Please copy out the entries below exactly, beginning with the line that contains "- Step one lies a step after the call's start" and ending with the line that contains "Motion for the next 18", and include nothing outside that span.

Records provided section start

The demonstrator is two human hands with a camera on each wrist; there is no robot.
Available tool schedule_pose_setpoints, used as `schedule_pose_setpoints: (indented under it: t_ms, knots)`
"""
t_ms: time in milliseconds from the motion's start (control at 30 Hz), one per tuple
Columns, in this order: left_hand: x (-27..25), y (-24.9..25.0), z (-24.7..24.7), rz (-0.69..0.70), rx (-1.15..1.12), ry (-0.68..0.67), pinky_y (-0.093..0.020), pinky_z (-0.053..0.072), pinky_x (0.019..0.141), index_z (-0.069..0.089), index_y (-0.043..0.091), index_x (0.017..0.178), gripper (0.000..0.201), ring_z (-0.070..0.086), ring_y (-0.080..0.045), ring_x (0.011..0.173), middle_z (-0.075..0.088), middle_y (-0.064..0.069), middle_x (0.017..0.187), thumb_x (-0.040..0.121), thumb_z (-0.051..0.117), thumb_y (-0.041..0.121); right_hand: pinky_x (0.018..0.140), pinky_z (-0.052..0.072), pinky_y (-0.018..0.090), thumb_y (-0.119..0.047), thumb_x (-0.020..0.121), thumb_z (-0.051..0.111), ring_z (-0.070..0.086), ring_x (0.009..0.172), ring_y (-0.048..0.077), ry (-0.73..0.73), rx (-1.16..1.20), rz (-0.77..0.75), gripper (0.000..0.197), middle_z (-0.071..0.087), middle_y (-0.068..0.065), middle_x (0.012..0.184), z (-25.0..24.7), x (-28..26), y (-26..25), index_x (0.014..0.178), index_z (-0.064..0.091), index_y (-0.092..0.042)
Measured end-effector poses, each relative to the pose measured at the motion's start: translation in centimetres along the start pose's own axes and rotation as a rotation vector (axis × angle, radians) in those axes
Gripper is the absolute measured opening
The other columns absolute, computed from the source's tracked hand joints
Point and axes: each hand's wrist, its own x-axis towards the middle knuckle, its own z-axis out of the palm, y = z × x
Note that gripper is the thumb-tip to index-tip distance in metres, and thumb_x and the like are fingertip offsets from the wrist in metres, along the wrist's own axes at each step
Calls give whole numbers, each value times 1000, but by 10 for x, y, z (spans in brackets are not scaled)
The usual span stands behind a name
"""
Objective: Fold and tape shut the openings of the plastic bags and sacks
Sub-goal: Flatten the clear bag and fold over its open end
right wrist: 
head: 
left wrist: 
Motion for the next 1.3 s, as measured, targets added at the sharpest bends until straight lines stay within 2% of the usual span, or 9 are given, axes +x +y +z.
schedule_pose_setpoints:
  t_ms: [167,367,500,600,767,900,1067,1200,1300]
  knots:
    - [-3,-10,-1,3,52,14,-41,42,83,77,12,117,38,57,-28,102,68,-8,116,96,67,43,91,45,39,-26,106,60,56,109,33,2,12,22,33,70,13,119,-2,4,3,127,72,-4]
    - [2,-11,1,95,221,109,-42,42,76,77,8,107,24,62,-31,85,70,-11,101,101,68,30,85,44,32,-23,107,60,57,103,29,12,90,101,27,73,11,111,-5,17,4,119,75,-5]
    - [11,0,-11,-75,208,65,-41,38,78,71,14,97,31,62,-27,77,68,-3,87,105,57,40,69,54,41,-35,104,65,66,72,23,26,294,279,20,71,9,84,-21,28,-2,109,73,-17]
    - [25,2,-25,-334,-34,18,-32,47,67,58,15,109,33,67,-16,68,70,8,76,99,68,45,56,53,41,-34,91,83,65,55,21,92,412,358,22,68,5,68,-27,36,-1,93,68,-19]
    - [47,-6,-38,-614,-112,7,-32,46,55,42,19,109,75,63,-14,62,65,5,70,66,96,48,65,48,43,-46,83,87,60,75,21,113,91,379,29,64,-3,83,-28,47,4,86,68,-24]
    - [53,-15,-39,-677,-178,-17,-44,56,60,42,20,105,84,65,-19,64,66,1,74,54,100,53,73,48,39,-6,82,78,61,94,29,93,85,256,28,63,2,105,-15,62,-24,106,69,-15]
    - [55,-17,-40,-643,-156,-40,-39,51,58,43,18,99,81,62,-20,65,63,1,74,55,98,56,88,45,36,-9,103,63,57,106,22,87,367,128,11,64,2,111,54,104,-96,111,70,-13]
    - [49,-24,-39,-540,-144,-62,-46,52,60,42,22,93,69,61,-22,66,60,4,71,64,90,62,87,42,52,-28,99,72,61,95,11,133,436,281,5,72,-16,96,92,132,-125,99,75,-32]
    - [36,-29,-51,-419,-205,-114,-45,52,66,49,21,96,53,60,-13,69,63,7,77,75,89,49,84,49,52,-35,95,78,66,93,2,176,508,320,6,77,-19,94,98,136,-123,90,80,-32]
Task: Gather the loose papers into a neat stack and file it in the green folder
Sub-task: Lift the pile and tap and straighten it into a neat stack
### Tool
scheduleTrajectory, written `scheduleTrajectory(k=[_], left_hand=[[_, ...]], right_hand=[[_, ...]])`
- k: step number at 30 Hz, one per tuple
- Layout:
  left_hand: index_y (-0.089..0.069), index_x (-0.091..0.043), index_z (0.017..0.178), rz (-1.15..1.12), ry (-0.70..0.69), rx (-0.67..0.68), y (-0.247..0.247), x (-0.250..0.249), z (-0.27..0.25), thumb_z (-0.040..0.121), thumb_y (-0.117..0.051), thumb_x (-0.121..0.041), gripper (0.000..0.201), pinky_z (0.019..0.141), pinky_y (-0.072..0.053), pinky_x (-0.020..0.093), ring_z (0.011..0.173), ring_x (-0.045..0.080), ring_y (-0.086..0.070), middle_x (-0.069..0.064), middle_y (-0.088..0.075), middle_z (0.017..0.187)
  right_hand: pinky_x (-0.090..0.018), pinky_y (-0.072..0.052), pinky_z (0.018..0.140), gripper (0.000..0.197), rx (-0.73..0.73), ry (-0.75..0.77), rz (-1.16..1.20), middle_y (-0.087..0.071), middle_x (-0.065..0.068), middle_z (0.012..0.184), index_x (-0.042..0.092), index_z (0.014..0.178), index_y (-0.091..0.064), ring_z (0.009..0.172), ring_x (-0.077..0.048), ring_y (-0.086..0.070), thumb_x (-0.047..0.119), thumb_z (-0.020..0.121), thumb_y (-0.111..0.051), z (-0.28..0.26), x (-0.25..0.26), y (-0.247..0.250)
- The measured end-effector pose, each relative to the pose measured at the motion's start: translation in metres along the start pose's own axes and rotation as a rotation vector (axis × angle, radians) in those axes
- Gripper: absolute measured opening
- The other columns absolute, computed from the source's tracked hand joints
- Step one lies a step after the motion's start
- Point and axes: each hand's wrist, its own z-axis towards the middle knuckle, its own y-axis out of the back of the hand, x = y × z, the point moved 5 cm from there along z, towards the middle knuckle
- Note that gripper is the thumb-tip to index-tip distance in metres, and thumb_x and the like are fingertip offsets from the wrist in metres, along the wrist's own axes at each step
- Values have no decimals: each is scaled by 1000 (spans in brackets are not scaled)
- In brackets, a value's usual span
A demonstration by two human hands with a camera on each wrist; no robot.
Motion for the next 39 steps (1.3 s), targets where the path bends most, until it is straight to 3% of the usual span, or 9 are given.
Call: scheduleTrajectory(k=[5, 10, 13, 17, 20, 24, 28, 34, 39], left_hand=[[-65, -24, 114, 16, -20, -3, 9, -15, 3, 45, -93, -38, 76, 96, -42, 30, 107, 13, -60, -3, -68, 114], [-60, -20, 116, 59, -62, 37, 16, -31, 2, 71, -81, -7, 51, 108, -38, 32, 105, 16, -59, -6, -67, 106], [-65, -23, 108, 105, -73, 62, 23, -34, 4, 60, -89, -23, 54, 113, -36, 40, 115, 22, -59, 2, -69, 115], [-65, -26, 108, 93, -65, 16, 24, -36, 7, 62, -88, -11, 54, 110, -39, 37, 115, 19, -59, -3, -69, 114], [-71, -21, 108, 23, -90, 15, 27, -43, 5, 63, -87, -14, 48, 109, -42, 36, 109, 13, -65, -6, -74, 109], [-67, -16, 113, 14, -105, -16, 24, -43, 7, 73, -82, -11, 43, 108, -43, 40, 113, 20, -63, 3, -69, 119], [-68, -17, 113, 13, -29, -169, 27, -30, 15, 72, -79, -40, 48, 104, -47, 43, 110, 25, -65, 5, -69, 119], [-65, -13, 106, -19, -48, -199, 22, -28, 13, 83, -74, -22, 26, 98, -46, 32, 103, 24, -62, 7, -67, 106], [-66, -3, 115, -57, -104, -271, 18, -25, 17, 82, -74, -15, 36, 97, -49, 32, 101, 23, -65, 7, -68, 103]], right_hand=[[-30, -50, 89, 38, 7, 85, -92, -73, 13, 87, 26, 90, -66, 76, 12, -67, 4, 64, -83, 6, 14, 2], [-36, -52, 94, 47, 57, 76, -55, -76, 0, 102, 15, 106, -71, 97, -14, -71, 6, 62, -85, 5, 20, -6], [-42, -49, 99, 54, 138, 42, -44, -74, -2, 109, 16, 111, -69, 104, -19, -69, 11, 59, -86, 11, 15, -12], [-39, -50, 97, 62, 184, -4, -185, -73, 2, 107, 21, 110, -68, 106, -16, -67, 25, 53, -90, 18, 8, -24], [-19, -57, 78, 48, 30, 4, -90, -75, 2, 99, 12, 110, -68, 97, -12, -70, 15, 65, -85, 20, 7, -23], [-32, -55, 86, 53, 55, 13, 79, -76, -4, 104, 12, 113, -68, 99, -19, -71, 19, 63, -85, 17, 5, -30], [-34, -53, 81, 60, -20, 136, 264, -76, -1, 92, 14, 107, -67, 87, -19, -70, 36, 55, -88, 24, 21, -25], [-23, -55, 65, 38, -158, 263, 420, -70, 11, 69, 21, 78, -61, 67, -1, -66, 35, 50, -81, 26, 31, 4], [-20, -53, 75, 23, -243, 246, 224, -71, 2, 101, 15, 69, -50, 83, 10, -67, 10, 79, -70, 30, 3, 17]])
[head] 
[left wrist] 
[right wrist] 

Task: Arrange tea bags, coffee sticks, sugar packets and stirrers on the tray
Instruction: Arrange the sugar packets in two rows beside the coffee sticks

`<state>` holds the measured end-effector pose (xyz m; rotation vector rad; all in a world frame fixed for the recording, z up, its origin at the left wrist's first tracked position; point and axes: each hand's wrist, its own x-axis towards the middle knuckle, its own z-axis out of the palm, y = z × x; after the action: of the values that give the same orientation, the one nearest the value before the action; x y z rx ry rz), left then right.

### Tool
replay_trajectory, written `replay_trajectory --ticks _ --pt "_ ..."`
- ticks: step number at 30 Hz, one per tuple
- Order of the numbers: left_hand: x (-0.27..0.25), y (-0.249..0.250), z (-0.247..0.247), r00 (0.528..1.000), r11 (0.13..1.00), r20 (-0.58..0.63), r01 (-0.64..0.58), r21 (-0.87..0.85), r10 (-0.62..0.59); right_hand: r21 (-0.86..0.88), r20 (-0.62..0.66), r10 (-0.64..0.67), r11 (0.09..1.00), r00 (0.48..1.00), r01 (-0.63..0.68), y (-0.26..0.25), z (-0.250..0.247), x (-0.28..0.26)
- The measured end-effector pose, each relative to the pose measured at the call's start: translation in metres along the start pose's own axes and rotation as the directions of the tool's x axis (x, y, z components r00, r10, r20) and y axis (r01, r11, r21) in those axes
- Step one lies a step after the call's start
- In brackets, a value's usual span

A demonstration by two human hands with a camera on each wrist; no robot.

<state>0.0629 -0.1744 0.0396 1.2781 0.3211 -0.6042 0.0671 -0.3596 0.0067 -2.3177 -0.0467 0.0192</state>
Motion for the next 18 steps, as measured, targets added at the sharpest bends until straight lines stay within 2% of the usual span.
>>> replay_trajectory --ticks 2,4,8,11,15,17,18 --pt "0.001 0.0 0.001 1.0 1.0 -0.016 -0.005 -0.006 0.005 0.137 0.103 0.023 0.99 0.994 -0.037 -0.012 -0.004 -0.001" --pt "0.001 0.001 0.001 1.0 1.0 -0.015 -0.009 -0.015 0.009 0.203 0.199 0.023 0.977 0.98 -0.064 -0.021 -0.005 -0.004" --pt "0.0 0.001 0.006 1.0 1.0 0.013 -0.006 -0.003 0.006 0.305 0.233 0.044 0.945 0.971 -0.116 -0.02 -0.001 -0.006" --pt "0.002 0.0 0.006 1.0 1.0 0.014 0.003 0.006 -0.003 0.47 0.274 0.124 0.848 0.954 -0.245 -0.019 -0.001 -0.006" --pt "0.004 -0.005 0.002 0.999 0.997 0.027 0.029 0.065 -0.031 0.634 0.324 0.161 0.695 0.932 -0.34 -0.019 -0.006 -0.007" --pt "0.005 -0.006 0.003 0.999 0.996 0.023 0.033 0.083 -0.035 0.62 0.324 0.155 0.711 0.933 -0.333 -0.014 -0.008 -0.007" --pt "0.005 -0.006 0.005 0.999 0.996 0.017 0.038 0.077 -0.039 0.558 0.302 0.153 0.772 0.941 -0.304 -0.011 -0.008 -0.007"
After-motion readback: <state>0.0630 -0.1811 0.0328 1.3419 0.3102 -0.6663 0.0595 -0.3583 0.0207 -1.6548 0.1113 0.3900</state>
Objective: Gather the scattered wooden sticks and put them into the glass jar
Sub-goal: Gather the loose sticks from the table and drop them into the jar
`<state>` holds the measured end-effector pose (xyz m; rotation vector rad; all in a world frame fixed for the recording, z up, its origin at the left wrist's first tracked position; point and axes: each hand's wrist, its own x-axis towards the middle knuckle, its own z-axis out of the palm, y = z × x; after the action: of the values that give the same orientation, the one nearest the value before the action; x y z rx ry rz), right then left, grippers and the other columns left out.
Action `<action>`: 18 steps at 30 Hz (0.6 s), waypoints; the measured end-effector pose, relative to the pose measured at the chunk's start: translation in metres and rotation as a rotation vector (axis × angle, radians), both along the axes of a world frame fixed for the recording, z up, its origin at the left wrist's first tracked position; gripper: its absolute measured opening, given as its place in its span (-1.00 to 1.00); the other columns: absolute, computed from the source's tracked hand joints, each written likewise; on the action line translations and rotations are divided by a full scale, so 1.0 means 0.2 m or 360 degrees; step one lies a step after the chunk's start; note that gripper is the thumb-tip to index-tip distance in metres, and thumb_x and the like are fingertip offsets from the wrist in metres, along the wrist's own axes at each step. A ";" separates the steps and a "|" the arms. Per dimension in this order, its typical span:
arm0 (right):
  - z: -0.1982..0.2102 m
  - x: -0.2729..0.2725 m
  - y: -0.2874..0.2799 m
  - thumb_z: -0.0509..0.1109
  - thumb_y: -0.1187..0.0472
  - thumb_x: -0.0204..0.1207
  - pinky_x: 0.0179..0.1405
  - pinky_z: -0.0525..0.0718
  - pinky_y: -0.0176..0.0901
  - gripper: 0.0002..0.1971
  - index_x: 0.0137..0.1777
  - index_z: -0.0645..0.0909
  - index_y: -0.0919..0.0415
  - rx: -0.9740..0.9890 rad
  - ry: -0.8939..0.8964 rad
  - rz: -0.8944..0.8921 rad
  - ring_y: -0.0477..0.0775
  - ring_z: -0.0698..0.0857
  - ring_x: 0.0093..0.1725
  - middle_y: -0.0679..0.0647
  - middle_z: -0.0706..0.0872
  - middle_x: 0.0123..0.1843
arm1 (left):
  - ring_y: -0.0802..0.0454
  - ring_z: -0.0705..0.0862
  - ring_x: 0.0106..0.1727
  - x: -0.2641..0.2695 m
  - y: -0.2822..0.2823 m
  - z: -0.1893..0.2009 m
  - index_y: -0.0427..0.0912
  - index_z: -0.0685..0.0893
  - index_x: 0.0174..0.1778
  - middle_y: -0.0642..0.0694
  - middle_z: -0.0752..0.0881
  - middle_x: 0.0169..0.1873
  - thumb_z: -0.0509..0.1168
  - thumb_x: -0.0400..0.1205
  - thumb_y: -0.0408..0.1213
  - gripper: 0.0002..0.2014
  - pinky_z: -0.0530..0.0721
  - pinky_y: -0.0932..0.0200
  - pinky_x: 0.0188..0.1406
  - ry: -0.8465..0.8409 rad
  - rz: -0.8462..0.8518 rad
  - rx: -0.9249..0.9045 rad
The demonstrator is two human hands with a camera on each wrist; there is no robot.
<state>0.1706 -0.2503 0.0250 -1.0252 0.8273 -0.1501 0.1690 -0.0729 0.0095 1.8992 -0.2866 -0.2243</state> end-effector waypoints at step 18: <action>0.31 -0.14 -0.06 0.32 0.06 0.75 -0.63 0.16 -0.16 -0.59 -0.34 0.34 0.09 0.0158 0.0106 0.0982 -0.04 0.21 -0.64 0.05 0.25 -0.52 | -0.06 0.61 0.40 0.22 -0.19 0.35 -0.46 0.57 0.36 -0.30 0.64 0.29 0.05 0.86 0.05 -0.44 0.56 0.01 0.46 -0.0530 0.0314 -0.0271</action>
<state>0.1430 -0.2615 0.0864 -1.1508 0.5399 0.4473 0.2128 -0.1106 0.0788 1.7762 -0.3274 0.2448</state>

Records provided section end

Task response:
- Step one lies a step after the call's start
- In brackets, a value's usual span

A demonstration by two human hands with a camera on each wrist; no robot.

<state>0.0629 -0.1744 0.0396 1.2781 0.3211 -0.6042 0.0671 -0.3596 0.0067 -2.3177 -0.0467 0.0192</state>
Motion for the next 18 steps, as measured, targets added at the sharpest bends until straight lines stay within 2% of the usual span.

The answer has now been finished.